About ten minutes later I had just taken an oxygen cylinder to Critical Care when I bumped into Don the cleaner again; this time he was alone and without Doris in tow. “Hey up, Higgo, ma duck, how are ya?”
“Hey up, Don; not bad, marra. Your lot are going for it today, ain’t ya? I didn’t know ya had two gears.”
“Cheeky git, yeah we’re busy, mate. Anyway, what happened to United the other day?” said Don, grinning.
“They got hammered, pal, that’s what happened. You come across the CQC yet? I bet that idiot Kelsey is fobbing ’em off with his usual rubbish.”
Don was tha
t busy that he was wiping everywhere he could wipe: on top of the heating pipes that ran up the corridors, around the pipes, in the pipes, under the pipes. Why? I don’t know, you couldn’t even see under them pipes. “No, mate, I ain’t seen the CQC, but hey, listen to this,” Don said, still wiping the pipes while at the same time having a quick look around for prying eyes.

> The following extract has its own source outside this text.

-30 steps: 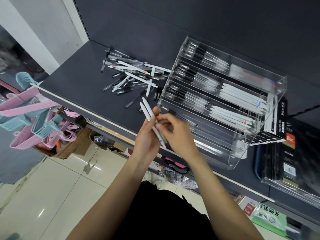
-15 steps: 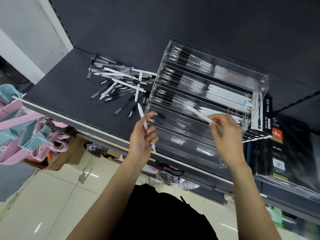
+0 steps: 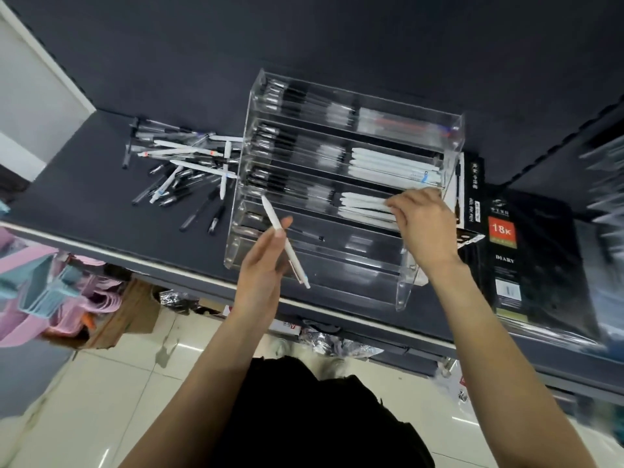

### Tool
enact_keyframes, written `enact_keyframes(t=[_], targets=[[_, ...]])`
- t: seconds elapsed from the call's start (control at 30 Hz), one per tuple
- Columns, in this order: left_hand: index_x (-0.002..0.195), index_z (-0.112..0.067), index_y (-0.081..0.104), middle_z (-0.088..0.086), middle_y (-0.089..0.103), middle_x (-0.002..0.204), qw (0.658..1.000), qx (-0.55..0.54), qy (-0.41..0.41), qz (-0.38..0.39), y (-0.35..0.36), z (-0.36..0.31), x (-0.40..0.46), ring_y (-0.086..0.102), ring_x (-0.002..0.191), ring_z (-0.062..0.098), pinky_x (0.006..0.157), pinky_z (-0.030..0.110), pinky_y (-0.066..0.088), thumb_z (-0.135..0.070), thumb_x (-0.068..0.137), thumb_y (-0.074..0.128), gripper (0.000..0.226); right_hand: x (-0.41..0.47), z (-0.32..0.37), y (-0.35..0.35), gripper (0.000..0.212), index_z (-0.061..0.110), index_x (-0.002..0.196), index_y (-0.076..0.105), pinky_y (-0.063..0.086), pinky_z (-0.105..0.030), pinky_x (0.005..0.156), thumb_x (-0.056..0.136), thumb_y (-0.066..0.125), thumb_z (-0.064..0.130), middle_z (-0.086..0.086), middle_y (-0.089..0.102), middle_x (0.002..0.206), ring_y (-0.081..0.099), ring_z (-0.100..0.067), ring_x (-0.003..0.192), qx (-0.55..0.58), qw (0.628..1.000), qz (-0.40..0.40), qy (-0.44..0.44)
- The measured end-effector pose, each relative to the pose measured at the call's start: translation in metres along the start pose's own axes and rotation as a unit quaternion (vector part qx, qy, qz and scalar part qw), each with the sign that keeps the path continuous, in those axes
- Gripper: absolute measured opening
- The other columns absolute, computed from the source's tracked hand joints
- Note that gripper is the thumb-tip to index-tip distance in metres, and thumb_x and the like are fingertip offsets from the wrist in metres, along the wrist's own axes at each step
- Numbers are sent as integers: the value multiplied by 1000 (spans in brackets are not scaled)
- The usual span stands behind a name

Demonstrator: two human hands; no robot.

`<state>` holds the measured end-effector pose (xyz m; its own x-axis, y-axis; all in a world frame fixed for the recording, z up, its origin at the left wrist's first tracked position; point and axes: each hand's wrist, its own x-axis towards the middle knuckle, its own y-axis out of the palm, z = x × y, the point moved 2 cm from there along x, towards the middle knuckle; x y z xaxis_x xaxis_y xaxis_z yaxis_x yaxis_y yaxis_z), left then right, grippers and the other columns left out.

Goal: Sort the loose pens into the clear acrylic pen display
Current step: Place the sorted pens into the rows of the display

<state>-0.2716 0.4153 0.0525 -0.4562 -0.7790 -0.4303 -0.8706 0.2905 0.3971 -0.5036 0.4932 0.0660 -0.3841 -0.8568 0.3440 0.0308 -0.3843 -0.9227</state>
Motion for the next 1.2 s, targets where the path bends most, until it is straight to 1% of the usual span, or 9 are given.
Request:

You see, Don always made out he could keep a secret when the truth was he told more gossip and spread more rumours than — well, someone who spreads a lot of rumours.
“I was cleaning Kelsey’s office area earlier and was outside his door when Arthur Grantham turned up and knocked on it.”
“Oh, him, he’s another waste of skin; he’s supposed to run our department but he couldn’t run a bath,” I sniped.
“Yeah, ya right there, duck. Now, ya know me, Higgo, I don’t gossip or eavesdrop, as you know, but I accidentally overheard them talking.”
I had to smile at the fact that Don’s ear was still tellingly red from where he had no doubt had it pressed up hard against the door to hear what followed.
“Why? What was said, Don?” I said, at the same time thinking that I had never seen cleaner looking heating pipes.
“Well, Grantham walks on in and says, ‘Sorry Sir, but the CQC is here and Doctor Sharmalar is wondering where you are’.”
“What? Kelsey hadn’t even met them? What a joke.”
“I know, how he got the job I’ll never know.”
“It would have been some dodgy deal, pal, I tell ya that for free.”
Don was cleaning frantically as he told the story — even I nearly got the once over with his duster. “Yeah, ya right, duck; he is a dodgy git. Anyway, Kelsey made up some excuse about being caught up in something important and he said to Grantham, ‘Go down and carry the flag for me, I’ll be there when I get there’.”
“What and he sat on his ring while Grantham did his dirty work?” I said.